Institutionelle amerikanische Anleger wie etwa Pensionsfonds waren per Jahresende 2018 mit 6,62 Milliarden Euro in österreichischen Aktien investiert, geht laut Wiener Börse aus einer von ihr in Auftrag gegebenen Untersuchung hervor, die diese Woche im Beisein einer hochrangigen politischen Delegation und von 24 Managern börsennotierter Unternehmen aus Österreich auf einer Roadshow in New York vorgestellt wurde.
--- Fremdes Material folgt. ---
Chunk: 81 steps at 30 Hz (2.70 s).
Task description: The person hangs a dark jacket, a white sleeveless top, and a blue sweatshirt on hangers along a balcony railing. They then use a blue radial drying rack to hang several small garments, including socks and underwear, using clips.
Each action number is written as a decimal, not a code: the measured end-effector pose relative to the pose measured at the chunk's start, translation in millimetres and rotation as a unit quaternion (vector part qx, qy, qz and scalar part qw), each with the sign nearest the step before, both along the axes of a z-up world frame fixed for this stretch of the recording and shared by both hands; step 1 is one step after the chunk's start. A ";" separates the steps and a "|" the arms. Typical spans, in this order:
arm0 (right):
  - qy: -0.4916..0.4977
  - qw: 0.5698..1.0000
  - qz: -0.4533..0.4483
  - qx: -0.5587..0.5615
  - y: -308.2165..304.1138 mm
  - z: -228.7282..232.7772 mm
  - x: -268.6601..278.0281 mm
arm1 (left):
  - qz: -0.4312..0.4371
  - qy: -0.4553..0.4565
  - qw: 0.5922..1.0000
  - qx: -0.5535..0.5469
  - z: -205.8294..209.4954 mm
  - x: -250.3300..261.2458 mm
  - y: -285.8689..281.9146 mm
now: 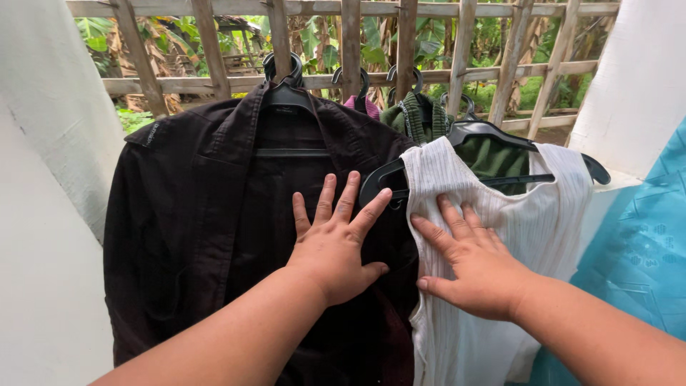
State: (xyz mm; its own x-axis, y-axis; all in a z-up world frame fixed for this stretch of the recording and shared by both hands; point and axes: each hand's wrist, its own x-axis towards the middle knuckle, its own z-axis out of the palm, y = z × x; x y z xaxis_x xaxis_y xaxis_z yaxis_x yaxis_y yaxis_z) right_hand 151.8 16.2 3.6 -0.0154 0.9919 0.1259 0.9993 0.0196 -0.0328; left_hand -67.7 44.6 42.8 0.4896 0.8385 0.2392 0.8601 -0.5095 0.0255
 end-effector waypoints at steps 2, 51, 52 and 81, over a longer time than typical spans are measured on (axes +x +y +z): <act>0.008 1.000 -0.006 0.002 -1.0 1.2 -2.1 | -0.006 0.001 1.000 -0.003 0.2 -1.6 0.9; 0.086 0.965 -0.220 -0.118 -85.9 -3.0 -40.5 | -0.079 0.013 0.997 0.017 -12.2 -20.2 15.7; 0.085 0.961 -0.230 -0.126 -93.5 -4.8 -34.6 | -0.076 0.008 0.997 0.022 -13.4 -18.3 14.5; 0.103 0.877 -0.407 -0.234 -340.7 -120.6 162.0 | -0.261 0.004 0.957 -0.123 -94.0 147.4 -192.0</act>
State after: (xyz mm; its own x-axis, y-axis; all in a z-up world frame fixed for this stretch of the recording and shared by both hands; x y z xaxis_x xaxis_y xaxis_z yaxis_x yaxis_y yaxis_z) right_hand 313.8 -324.5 -117.0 0.6965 0.6080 -0.3810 0.6487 -0.7605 -0.0277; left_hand 79.6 -147.5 -51.3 0.8583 0.5095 0.0607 0.4903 -0.8494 0.1954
Der Anteil dieser US-Investoren belief sich damit auf 24,5 Prozent.

Mehr Austro-Anlageprofis

Dahinter folgten institutionelle Anleger aus Österreich, deren Anteil 2018 im Jahresabstand von 20,7 auf 23,5 Prozent stieg. Institutionelle aus Großbritannien gehörten "trotz Brexit-Unruhe" auch weiterhin zu den wichtigsten Investorengruppen, so die Wiener Börse. Ebenfalls wichtig seien die Großanleger aus Frankreich (6,4 Prozent), Deutschland (6,1 Prozent) und Norwegen (5,6 Prozent).

Im Einzelranking führt die norwegische Norges Bank Investment Management, vor der amerikanischen The Vanguard Group und BlackRock Fund Advisors, ebenfalls aus den USA. Von österreichischer Seite her belegte die Erste Asset Management GmbH Platz vier, die Erste Sparinvest Kapitalanlagegesellschaft Platz sechs und die Raiffeisen Kapitalanlagegesellschaft Platz zehn der größten Anleger im ATX Prime.